# Where is the Back to Top Link?



## Steve Curtis (Jan 11, 2017)

The icon that takes you to the top of the page isn't visible anymore...


----------



## Semper Fidelis (Jan 11, 2017)

Look to the right and you'll see a scrolling thing that will take you to the top or bottom whereever you are.


----------



## jw (Jan 11, 2017)

kainos01 said:


> The icon that takes you to the top of the page isn't visible anymore...


Howdy, Mr. Curtis. I am using the PB Dark Style, and on the bottom right, there are a few things, one of which has an arrow pointing upward and "Top" beside it. Is that available on your theme?


----------



## Edward (Jan 11, 2017)

Joshua said:


> Is that available on your theme?



I'm using Puritan Board Default, and it doesn't show up there. There is nothing between "Home" and "Terms and Rules"


----------



## Semper Fidelis (Jan 11, 2017)

You guys need to read my response. Also, please do not post questions about "Where is such and such?" in threads that are totally unrelated. I'm trying to keep track of a lot of things and having threads that go off on tangents makes it confusing. I thought some of you were reporting you couldn't see the Post Ratings but you were talking about a Top Link - it doesn't exist anymore and has been replaced by two arrows to the right of the lists of posts.

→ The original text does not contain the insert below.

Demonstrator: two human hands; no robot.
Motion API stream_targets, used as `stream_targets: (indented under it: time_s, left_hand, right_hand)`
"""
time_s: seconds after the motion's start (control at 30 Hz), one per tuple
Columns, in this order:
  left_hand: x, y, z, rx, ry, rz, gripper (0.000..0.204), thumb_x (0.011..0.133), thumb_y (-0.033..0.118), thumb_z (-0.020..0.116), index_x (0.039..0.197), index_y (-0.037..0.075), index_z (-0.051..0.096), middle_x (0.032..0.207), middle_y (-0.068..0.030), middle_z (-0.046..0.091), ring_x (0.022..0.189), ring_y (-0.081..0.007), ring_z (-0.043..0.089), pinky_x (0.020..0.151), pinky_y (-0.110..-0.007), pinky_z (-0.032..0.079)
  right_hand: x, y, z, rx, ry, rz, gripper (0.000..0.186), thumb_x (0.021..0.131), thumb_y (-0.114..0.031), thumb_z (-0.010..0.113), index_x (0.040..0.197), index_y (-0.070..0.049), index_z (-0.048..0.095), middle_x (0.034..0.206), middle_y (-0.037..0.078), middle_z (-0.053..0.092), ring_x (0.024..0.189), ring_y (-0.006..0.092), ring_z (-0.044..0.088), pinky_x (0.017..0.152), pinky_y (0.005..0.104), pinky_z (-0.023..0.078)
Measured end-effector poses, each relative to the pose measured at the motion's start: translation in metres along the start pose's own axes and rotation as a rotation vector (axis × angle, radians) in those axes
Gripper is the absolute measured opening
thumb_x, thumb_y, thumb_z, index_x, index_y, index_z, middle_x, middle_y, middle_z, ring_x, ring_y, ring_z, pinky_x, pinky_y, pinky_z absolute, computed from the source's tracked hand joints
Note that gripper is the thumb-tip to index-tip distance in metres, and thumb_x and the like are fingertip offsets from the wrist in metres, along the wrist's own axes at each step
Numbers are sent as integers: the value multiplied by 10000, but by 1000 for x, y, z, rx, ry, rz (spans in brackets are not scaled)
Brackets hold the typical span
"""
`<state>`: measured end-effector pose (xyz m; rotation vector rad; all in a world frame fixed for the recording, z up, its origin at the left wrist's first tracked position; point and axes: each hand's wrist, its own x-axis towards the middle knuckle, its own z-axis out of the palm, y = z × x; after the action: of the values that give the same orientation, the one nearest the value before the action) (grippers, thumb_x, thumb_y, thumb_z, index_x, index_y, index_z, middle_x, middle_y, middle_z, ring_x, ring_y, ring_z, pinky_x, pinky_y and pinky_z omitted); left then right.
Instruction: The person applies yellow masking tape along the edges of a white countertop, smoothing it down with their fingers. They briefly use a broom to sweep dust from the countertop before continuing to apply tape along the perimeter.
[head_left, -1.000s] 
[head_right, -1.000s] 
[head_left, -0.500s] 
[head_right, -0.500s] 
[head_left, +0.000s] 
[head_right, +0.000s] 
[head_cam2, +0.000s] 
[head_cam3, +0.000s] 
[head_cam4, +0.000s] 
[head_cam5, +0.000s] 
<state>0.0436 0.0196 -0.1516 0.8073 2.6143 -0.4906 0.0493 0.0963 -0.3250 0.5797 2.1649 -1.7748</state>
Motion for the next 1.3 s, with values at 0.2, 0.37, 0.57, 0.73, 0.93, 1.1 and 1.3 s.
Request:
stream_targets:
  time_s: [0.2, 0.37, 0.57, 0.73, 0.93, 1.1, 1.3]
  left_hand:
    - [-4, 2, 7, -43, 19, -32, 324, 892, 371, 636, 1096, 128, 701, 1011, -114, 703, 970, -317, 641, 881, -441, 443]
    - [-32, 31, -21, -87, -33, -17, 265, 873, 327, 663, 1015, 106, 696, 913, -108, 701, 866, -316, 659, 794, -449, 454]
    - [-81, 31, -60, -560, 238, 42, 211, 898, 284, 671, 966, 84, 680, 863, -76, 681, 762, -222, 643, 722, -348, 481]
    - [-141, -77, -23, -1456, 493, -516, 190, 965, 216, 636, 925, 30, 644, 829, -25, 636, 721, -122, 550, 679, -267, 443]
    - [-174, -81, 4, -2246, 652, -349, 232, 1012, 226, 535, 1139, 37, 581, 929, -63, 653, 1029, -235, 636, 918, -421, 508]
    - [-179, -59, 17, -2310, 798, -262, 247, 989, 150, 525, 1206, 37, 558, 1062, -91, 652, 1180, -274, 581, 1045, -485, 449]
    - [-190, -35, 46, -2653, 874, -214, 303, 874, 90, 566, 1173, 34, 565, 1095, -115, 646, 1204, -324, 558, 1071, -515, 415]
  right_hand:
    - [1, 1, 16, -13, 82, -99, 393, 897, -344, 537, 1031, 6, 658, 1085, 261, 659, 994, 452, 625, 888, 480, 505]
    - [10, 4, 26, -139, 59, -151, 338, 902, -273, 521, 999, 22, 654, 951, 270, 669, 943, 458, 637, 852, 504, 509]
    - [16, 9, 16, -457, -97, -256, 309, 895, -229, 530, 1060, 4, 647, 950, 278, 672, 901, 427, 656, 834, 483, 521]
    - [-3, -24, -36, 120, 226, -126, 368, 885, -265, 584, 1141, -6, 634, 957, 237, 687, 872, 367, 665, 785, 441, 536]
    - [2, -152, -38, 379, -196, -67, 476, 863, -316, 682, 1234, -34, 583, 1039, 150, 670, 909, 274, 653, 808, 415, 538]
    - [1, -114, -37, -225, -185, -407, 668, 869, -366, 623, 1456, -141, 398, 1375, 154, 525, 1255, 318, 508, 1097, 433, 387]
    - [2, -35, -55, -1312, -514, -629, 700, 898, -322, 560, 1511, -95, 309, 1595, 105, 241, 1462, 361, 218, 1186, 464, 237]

Reactions: Like 1 | Informative 1


----------



## Ask Mr. Religion (Jan 11, 2017)

Semper Fidelis said:


> I thought some of you were reporting you couldn't see the Post Ratings but you were talking about a Top Link - it doesn't exist anymore and has been replaced by two arrows to the right of the lists of posts.



Folks,

The up and down arrows to the right dynamically appear as you begin to scroll about in a thread.

If you are using Chrome, get this extension:
https://chrome.google.com/webstore/...ton/chinfkfmaefdlchhempbfgbdagheknoj?hl=en-US

And it will work on all web sites and does not conflict with the PB version.


----------